● **Work request**
Please copy exactly the lines from the top of the data through the line containing "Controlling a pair", and nothing else.

::::::::

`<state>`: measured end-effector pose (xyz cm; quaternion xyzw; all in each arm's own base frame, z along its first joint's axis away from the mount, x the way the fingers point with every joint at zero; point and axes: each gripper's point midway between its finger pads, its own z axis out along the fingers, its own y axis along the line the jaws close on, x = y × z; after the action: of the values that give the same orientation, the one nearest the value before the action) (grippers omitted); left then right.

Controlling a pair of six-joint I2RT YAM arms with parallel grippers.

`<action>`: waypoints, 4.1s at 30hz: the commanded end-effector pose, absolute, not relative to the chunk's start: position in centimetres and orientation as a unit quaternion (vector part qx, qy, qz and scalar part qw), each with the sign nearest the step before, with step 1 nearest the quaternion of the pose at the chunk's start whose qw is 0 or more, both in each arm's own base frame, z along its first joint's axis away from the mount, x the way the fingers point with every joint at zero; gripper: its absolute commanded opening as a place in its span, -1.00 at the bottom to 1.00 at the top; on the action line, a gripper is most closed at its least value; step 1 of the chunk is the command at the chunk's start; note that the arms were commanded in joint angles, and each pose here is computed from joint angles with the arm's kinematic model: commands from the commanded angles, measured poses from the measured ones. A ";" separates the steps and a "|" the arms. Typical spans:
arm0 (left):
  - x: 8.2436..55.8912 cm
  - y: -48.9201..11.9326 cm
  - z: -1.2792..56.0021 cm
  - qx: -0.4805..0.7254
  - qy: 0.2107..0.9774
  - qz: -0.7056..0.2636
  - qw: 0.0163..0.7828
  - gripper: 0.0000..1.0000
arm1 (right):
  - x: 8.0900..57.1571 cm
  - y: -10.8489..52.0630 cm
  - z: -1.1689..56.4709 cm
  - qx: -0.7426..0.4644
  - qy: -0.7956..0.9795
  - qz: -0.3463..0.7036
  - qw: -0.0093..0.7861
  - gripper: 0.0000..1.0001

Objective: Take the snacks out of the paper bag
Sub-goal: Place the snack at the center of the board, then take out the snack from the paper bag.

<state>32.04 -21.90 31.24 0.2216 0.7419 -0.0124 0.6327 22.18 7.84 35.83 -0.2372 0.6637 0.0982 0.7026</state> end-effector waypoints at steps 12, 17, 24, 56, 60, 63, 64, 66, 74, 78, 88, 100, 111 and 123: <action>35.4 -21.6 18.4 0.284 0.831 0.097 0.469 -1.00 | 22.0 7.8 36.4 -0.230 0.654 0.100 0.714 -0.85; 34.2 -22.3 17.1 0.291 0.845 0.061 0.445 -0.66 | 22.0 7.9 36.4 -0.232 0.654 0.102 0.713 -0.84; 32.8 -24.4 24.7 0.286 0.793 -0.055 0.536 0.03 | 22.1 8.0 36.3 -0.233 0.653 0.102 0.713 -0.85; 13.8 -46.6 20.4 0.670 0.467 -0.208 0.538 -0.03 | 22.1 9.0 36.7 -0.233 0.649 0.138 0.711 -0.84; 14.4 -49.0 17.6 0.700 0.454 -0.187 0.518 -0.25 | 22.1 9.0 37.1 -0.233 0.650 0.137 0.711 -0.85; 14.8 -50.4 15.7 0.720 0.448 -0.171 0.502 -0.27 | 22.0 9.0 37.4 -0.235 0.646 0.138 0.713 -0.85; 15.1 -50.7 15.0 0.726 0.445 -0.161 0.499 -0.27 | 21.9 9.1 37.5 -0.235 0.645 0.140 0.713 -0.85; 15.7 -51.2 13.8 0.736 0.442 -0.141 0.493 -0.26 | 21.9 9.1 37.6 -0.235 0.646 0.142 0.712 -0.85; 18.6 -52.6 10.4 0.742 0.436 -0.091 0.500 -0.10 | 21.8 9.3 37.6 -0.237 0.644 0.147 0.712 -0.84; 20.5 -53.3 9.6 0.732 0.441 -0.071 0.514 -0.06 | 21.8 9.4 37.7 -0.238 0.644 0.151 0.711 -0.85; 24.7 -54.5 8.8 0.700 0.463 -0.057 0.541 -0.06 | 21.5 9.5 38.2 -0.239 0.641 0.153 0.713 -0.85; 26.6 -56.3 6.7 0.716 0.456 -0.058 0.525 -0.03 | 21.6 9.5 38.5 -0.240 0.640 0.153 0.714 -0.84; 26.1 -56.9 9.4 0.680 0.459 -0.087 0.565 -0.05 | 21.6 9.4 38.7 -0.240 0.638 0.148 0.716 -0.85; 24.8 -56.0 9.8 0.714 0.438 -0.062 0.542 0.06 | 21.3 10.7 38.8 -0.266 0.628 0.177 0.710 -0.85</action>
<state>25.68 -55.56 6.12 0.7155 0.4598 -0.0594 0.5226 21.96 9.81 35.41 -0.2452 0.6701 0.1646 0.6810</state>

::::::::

● **Written solution**
`<state>`: measured end-effector pose (xyz cm; quaternion xyzw; all in each arm's own base frame, z along its first joint's axis away from the mount, x the way the fingers point with every joint at zero; point and axes: each gripper's point midway between its finger pads, its own z axis out along the fingers, its own y axis along the line the jaws close on, x = y × z; after the action: of the values that give the same orientation, the one nearest the value before the action) (grippers omitted); left then right.

Controlling a pair of six-joint I2RT YAM arms with parallel grippers.

This answer requires no additional content.